Me dijo que seguiría sacando la pancarta hasta que las cosas cambiasen un poco. Para recordar a la gente que los problemas siguen siendo los mismo que hace años. ¿Por qué estaba en las manifestaciones? “Pues porque había que protestar contra los bancos, los banqueros y el sistema que nos había traído a esta situación de desigualdad mundial y crisis”, explicaba. “Es cierto que a mi hijo no le hacía mucha gracia que viniese, pero como ni él ni mis nietos podían venir hoy porque tenían que trabajar y estudiar, pues vengo yo en vez de ellos, de parte de los familiares que no pueden venir a protestar. Es un compromiso social”, apuntaba con rotundidad.

Al dorso de su pancarta se leía algo así como: “Erradiquemos la pobreza”. Lo cierto es que antes de hablar con ella yo la había visto asomando la cabecita y agitando la pancarta dentro del cuerpo de la manifestación y estaba sufriendo por ella. “Bueno, la gente ve que soy mayor y me respeta, sí que me da un poco de miedo que me empujen, pero estar aquí rodeada de tanta gente joven me da vigor y energía. Esto es lo que tenía que hacer”, aseguraba.

Charlamos un poco más, me preguntó de dónde venía yo, qué hacía y demás.

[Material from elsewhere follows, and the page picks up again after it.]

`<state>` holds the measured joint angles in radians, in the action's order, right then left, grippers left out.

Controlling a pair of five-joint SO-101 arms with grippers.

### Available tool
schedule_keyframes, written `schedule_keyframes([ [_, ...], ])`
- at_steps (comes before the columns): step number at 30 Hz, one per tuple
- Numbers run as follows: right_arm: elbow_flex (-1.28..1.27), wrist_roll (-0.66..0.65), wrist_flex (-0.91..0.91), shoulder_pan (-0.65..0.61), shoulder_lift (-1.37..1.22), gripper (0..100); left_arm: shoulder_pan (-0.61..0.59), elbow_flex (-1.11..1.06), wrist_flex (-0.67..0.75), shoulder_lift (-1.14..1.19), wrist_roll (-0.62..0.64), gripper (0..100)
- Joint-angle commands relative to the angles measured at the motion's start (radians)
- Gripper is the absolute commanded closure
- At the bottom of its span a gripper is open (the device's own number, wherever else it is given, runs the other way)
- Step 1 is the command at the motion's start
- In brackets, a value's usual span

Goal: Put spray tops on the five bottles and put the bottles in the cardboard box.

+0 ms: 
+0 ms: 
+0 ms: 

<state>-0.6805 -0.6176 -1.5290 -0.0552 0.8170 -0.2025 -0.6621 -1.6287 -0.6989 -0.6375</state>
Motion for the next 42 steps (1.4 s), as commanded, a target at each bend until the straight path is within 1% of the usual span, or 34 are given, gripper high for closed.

Se sacó un par de fotos más con algunas muchachas. Era adorable todo el mundo quería hablar con ella, así que enseguida me despachó. ¡Se iba a perder el ritmo de la marcha que seguía avanzando calle abajo!

P.D.: Aquí os dejo un pequeño vídeo que elaboré con diferentes fotografías que saqué en las manifestaciones del G20. ¡Amenizado con el ritmo de los Sex Pistols!

Anarchy in the UK – G20 protests in London from dburgui on Vimeo.

2 Comentarios

  1. ¡Bravo, Dani! Con estas piezas magníficas, aún nos dan más sed las sequías a las que nos sometes a tus lectores. ¡Escribe, escribe, que te esperamos!

  2. Maite dice

    Burgui. Joe me encanta como escribes que sepas que ganas una fan de tus articulos.Nos vemos.